Wie andere der früheren Eugeniker war Mantegazza besessen vom Phantasma einer heilen Welt. Als Antwort auf eine Reihe bedrückender gesellschaftlicher Probleme wurde die Eugenik zu einem großen, allerdings weitgehend unhinterfragten Versprechen. Ironischerweise beklagte Mantegazza, dass die Evolution die Ausscheidungsorgane nicht von den Zeugungsorganen getrennt habe: „Der Verbindung beider hat sich die Menschheit aller Zeiten geschämt; denn es erscheint als ein großer Irrtum der Natur, der bestimmt ist, im Gestaltungsfortschritt der höheren Tiere zu verschwinden.“ Er dachte, im Laufe der Evolution würden die Organe der Liebe von jenen der „widerwärtigen Absonderung“ geschieden, die Liebe werde sich ihr eigenes, abgesondertes Gebiet schaffen. Dann werde eine der „abscheulichsten Erscheinungen unseres physischen Lebens“ beseitigt sein. Die Differenzierung der Geschlechtsorgane werde eine Trennung von Reinem und Schmutzigem zur Folge haben. Auch andere Autoren der Zeit beklagten die „Pfuscharbeit“ der Natur, welche die lustbetonten Organe so „hart an mit dem Stigma des Ekels behaftete Organteile“ gefügt habe. Obgleich technischen Neuerungen durchaus aufgeschlossen, so blieb ihm alles fremd, was sich gesellschaftlich vollzog.
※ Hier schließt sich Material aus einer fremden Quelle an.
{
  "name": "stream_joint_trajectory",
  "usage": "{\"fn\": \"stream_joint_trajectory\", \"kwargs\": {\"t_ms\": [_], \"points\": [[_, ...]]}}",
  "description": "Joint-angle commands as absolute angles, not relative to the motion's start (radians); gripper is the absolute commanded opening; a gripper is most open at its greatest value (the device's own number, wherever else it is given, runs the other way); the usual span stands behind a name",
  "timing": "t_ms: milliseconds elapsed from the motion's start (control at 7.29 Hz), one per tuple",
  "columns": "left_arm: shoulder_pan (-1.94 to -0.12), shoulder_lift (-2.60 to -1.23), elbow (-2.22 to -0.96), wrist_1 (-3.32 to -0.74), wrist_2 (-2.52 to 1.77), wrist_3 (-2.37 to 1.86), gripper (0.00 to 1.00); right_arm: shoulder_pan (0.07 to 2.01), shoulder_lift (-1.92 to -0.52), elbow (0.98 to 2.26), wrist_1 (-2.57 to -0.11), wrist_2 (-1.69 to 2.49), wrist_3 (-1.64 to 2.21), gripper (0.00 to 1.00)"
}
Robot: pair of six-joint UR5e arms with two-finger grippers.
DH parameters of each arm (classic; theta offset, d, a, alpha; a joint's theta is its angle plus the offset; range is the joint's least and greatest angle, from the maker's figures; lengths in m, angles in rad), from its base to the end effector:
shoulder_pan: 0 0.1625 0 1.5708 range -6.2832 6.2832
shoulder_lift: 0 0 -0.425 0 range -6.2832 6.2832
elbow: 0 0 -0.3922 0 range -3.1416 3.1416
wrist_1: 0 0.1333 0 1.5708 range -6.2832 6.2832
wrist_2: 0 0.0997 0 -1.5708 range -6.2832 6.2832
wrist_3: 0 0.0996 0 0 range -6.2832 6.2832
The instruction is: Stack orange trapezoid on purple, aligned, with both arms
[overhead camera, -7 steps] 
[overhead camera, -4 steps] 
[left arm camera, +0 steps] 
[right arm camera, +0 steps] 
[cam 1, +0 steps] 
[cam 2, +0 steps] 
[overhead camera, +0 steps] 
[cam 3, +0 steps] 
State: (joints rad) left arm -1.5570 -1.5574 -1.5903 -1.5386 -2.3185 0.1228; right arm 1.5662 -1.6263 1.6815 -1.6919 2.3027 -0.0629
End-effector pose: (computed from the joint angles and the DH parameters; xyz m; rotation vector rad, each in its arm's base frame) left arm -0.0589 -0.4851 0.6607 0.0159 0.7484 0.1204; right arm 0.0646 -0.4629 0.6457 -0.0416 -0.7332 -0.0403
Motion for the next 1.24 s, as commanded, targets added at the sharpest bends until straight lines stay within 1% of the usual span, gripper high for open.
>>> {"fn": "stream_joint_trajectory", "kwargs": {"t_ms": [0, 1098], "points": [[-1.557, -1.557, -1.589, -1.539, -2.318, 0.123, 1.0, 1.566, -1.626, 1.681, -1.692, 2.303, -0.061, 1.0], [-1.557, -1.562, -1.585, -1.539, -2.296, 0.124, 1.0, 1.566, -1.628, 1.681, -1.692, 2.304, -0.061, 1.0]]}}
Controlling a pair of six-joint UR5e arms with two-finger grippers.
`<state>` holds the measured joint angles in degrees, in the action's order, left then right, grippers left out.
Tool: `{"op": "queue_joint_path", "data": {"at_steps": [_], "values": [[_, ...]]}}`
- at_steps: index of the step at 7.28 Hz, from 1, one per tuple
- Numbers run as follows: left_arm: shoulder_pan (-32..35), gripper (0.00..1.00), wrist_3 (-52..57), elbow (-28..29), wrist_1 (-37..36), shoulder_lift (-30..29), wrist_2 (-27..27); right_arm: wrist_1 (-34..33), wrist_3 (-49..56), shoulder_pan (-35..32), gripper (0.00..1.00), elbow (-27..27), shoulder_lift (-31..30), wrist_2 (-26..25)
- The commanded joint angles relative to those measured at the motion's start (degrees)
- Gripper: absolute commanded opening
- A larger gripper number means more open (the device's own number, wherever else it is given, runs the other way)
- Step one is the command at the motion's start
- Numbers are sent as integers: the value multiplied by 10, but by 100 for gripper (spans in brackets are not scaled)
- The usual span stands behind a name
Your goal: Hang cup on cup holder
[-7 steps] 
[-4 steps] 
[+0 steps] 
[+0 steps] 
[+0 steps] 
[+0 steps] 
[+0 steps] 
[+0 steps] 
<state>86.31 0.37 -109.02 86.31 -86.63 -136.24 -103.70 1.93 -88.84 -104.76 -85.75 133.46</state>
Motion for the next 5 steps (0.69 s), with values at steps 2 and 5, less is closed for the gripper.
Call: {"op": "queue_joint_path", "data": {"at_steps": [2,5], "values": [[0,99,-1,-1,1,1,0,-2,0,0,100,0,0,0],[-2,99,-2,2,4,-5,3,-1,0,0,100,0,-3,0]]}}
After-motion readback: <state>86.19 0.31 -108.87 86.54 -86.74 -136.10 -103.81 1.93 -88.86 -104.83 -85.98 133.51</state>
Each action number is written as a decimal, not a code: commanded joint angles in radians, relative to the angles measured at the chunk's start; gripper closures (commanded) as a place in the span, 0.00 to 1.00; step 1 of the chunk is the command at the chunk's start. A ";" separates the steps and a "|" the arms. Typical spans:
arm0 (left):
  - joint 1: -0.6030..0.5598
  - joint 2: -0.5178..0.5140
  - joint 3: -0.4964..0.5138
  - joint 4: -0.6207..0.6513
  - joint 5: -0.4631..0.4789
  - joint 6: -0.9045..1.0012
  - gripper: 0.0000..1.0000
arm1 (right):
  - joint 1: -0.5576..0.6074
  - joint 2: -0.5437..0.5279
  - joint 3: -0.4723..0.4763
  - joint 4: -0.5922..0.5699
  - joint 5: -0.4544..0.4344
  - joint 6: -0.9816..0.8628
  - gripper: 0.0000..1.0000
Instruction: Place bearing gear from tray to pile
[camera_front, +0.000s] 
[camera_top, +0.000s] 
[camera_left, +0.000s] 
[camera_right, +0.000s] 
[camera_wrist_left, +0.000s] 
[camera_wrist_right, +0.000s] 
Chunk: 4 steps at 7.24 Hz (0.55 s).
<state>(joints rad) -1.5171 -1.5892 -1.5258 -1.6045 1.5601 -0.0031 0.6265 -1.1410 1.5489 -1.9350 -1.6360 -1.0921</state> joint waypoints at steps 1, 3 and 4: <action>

Mantegazza zählt zu jenen, von denen Egon Friedell schreibt, angesichts der „Ballettprobe“ von Degas hätte sich vor ihren Augen „buchstäblich alles gedreht“, die Impressionisten hätten sie in eine „Drehkrankheit“ versetzt. Mantegazza wusste mit der Kunst seiner Zeit wenig anzufangen. Bezeichnenderweise ist diese in dem von ihm beschriebenen Museum mit schwarzer Farbe getilgt: „Am Ende des 19. Jahrhunderts gab es nämlich eine Zeit des Verfalls, besonders in der Baukunst und der Malerei. Die damaligen mittelmäßigen Künstler, die zu hochmütig waren, die Antike nachzuahmen, wußten keine neue Form des Schönen zu schaffen und verfielen ins Groteske. Uneingedenk dessen, daß sie die Söhne Raffaels, Michelangelos, Brunellescos, Correggios und anderer göttlicher Genies waren, machten sie aus dem Häßlichen und Seltsamen eine neue Gottheit, oder besser gesagt ein ästhetisches Ungeheuer. Sie gründeten die Schulen der ‚Impressionisten‘, der ‚Pointillés‘, der ‚Dekadenten‘, sowie anderer Abgeschmacktheiten, die uns heute zum Gelächter dienen.“ Im Gegensatz zu Mantegazza sah Friedell den Klassizismus als Versuch, sich gewaltsam wieder zum „starren System“ zurückzuschrauben, für ihn ein „wahres Malheur in der modernen Entwicklung“. Mantegazza sieht dagegen ein Malheur dort, wo die Evolution den Harnapparat nicht von den Zeugungsorganen getrennt hat.

Leben bedeutet Unordnung. Zum erlebten Glück gesellen sich Enttäuschungen, Krankheit und Tod. Ein nach eugenischen Gesichtspunkten organisiertes wird vor allem ein bürokratisch organisiertes Leben sein. Es wird nach + und – entschieden, unabhängig von der Tatsache, dass Menschen mit „bestem“ Erbmaterial unglücklich, Menschen, die vom Ideal abweichen, glücklich sein können. Nun wären wieder beim Riesenbärenklau. Dem Fremdling rücken wir mit mechanischen, chemischen oder anderen Mitteln zu Leibe. Dabei könnten wir ein recht häusliches Verhältnis mit ihm pflegen, in ein geradezu nachbarschaftliches Verhältnis treten.